A tuin is “a type of hand-powered aerial lift traditional to the Himalaya” (Wikipedia), used to cross rivers in a small gondola. The problem with the old design is that “many people have lost fingers while operating tuins, and there also is the danger of falling out of a trolley while crossing a river” (source).
@anu has seen problems with the use of tuins in the mountainous Karnali region in Nepal, in the Kalikot and Mugu districts there. Children have to use tuins for commuting to school, resulting in many having swollen arms, and a substantial number of deaths. So she wants to organize a solution there, and we thought to make it an Edgeryders project and write funding applications for it.
Content
1. Existing design improvements for tuins
2. Our designs for better river crossings
1. Existing design improvements for tuins
1.1. VillageTechSolutions (VTS) wire bridges
An improved design that prevents injuries and falling out, but still have only one cable, so no redundancy. See the details.

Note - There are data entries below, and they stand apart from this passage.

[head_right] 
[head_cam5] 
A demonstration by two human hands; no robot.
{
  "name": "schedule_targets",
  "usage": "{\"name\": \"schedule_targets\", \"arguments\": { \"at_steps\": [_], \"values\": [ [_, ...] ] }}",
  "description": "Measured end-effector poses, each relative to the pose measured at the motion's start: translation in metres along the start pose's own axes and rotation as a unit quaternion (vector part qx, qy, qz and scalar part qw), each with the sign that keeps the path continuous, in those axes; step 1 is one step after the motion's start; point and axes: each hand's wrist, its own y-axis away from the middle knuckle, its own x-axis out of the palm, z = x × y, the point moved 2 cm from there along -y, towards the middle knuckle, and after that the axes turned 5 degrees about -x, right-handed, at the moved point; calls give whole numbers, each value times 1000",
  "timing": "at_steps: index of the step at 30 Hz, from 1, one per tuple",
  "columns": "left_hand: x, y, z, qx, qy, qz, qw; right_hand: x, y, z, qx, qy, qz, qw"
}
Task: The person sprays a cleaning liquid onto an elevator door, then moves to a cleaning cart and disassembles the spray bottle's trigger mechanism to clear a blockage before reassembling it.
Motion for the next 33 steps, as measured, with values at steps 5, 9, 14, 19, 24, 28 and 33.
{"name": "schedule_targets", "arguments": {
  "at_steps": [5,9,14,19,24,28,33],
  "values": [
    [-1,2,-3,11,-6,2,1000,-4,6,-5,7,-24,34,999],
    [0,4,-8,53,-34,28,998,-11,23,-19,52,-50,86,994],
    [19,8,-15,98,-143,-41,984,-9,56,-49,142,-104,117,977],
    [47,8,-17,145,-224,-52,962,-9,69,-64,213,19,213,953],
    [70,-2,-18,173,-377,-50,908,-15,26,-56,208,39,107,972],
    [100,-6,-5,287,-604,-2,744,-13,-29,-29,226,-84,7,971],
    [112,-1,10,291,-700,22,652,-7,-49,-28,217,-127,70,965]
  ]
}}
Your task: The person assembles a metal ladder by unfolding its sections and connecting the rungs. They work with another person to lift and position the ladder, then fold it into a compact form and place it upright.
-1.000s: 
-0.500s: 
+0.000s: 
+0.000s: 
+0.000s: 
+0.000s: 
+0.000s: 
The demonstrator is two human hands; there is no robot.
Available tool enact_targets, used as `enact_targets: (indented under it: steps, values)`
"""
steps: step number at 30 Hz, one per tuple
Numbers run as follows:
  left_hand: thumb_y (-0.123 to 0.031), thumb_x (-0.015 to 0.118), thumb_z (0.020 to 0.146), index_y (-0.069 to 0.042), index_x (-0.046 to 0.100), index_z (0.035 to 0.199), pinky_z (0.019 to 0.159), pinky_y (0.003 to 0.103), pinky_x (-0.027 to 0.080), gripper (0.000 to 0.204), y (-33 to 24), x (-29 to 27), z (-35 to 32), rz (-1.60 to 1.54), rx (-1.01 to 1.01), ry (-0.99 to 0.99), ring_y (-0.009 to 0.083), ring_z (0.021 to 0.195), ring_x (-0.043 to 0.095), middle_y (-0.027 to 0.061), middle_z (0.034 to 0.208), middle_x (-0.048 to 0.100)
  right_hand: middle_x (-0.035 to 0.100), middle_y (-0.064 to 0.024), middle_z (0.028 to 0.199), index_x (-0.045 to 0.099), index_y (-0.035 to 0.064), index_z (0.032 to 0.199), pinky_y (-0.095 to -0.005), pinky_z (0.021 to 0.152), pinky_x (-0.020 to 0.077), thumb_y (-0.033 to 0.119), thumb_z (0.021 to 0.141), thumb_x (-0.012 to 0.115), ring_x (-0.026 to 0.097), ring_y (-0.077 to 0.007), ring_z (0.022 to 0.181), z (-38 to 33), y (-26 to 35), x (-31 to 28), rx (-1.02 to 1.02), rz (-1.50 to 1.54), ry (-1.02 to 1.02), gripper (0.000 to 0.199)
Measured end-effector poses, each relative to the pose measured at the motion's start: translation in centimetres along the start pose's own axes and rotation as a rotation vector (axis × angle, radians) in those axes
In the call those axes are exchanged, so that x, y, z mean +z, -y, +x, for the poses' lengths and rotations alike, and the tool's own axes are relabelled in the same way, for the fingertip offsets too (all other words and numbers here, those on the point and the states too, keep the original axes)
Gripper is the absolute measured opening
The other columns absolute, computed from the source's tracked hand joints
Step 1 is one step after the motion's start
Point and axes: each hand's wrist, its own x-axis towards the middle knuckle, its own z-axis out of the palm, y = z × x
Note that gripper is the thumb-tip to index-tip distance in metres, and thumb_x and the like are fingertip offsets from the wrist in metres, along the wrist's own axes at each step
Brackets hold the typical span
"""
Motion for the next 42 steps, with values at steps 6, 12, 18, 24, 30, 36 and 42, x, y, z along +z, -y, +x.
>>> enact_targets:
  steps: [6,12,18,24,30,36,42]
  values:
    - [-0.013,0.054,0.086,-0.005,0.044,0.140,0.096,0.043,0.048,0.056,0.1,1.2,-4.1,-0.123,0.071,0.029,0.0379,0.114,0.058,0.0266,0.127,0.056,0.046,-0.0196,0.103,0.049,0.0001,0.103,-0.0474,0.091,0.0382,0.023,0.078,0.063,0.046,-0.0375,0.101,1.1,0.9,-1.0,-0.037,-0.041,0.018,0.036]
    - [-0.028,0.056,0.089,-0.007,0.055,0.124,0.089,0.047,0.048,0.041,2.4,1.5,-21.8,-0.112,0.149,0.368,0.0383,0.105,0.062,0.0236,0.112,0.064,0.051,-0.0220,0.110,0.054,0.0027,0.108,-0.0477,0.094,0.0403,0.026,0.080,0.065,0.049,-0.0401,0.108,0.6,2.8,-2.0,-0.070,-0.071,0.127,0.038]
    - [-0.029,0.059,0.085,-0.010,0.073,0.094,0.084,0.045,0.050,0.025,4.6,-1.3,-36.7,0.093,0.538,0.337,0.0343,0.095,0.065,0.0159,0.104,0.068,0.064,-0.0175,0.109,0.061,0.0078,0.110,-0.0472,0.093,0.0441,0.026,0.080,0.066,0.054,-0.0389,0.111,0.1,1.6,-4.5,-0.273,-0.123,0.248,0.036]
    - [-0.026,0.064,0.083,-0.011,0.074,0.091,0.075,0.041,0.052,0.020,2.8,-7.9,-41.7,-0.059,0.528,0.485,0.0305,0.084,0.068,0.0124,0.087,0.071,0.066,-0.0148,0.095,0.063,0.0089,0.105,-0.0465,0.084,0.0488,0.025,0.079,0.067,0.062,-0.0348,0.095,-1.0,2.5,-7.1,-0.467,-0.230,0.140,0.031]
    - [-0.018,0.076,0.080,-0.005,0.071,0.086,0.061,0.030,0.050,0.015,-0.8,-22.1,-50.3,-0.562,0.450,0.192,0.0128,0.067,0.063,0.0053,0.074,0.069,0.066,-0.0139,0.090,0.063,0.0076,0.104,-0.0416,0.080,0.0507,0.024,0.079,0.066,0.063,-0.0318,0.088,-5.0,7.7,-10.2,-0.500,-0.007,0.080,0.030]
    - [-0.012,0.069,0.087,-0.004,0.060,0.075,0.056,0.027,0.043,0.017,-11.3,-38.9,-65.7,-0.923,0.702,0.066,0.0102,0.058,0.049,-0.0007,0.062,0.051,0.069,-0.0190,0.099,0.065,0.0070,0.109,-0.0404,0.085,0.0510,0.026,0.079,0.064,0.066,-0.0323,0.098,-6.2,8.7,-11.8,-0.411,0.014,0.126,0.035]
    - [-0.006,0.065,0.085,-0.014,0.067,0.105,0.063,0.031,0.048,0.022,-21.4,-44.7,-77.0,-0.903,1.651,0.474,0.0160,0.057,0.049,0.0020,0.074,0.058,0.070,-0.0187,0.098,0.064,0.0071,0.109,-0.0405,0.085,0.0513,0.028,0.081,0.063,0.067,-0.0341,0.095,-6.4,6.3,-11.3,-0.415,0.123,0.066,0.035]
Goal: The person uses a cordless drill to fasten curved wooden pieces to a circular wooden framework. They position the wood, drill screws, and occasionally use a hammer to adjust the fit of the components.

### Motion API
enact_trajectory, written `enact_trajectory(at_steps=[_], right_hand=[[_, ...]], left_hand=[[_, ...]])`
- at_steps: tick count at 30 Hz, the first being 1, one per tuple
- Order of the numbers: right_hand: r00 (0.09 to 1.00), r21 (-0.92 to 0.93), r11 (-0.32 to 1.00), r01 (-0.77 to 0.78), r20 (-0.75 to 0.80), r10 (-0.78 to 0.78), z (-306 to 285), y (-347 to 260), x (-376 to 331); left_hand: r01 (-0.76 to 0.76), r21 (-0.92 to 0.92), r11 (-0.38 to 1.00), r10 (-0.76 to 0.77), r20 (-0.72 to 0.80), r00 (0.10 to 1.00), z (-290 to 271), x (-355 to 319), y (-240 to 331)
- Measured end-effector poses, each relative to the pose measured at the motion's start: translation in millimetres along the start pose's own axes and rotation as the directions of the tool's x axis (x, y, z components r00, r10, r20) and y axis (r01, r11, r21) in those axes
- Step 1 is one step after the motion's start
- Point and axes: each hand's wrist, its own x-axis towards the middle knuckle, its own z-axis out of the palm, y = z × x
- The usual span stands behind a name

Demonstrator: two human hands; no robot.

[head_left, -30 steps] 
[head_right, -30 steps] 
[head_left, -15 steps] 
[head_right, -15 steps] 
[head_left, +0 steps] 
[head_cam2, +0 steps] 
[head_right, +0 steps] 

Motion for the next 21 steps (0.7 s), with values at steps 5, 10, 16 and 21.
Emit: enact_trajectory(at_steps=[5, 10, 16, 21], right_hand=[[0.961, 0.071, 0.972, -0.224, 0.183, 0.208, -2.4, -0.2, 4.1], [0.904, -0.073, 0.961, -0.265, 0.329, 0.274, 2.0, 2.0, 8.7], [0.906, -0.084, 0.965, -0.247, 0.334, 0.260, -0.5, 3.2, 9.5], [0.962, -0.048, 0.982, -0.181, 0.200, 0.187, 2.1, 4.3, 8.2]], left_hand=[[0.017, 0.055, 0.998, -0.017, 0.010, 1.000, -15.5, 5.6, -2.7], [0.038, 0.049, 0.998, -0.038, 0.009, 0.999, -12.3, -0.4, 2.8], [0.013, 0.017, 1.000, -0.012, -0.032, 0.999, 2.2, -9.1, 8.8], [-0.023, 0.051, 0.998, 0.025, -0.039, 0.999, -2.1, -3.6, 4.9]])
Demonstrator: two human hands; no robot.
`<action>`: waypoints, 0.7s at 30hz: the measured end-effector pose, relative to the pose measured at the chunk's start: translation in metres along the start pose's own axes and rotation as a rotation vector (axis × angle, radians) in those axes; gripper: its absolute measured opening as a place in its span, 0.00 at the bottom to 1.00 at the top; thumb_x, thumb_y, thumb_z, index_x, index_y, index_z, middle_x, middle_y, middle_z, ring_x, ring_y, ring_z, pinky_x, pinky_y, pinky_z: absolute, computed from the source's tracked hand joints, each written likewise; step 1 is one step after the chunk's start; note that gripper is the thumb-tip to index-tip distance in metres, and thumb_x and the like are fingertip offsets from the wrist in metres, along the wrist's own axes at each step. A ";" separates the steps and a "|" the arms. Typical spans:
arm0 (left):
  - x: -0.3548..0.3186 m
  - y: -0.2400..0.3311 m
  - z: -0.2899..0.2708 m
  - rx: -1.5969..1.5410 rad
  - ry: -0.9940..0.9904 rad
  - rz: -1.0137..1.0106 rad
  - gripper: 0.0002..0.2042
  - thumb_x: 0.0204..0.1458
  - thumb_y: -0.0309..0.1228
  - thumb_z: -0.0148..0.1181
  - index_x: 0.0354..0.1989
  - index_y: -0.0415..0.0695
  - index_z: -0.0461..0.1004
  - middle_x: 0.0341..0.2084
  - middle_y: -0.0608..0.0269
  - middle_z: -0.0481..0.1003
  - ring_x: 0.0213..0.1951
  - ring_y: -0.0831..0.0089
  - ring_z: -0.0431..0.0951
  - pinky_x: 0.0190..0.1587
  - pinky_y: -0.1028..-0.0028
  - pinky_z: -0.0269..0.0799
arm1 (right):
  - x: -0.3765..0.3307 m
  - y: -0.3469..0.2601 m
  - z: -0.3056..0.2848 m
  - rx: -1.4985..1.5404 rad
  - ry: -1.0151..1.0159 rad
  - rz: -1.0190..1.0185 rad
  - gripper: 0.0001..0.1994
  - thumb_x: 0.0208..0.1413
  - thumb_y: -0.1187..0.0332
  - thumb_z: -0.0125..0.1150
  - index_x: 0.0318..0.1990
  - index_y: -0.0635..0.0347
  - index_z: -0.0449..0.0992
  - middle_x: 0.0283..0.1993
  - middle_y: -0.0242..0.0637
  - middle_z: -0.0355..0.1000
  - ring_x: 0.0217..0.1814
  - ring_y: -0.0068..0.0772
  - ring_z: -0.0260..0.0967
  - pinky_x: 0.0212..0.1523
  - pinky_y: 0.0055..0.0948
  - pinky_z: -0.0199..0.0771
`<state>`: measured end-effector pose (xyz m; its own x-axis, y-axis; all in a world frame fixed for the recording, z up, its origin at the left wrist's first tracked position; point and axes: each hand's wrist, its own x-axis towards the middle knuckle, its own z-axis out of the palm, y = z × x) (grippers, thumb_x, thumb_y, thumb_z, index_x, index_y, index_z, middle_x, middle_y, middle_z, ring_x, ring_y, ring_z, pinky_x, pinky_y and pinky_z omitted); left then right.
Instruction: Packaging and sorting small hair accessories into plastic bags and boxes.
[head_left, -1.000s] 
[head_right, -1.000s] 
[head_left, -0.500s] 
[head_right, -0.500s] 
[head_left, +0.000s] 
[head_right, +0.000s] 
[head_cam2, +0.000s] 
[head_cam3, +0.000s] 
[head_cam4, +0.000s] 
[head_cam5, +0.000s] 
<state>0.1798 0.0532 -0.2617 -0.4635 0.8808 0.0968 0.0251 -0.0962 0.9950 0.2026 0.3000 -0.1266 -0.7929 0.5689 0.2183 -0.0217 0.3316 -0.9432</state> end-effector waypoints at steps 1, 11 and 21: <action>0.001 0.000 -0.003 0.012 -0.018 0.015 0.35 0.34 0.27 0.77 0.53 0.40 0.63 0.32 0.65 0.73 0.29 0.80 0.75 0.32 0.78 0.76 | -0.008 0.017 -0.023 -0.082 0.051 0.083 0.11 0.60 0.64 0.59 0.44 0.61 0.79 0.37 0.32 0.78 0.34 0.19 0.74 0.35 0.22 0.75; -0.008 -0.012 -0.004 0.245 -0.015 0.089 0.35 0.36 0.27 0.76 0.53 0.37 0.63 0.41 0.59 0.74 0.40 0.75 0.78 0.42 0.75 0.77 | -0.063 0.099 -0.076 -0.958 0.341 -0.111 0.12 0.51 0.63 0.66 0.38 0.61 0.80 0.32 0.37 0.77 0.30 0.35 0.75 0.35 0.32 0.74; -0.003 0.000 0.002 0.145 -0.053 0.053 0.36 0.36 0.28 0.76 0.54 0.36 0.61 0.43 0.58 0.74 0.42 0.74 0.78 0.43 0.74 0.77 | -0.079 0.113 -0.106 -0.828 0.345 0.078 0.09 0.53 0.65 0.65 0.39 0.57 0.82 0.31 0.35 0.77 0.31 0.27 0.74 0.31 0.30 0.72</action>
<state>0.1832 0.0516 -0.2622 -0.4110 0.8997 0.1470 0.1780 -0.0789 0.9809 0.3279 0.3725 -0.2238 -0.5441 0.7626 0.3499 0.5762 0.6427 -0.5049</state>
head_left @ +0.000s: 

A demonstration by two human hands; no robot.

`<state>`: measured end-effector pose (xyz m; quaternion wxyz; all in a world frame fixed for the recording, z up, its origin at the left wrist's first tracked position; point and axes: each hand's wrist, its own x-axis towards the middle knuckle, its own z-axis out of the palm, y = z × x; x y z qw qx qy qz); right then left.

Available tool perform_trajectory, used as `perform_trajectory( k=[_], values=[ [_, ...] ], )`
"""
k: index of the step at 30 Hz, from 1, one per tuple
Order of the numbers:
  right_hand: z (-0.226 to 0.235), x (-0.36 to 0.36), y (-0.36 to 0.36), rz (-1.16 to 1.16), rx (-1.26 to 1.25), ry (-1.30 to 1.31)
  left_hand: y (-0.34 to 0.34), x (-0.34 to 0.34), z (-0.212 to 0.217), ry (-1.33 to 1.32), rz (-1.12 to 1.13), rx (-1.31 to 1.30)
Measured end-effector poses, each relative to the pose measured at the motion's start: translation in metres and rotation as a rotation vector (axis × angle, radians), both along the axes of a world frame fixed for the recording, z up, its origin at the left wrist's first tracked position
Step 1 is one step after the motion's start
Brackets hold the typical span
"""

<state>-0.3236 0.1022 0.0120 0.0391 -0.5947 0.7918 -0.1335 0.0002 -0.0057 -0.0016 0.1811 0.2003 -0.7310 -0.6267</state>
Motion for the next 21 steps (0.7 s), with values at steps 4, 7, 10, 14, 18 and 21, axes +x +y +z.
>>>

1.2. PracticalAction tuin design
As detailed on Appropedia, the PracticalAction tuin design is much safer and simpler to use. They have seats and sidebars against falling out. Efficiency is doubled by reducing friction with ball bearings etc., and there is no danger of injury. The two-cable system has a better balance and allows a bigger load.
At this stage, the tuins were safer and easier than traditional ones during operation, but still needed improvements. The problem was that the safer gondola is also heavier and could not be pulled from across the river if the distance was larger than 100 m. Means, when the gondola is on the opposite side and one wants to pull it to ones own side to enter it. So a sag control cable and hauling cable was added, solving this issue. (source)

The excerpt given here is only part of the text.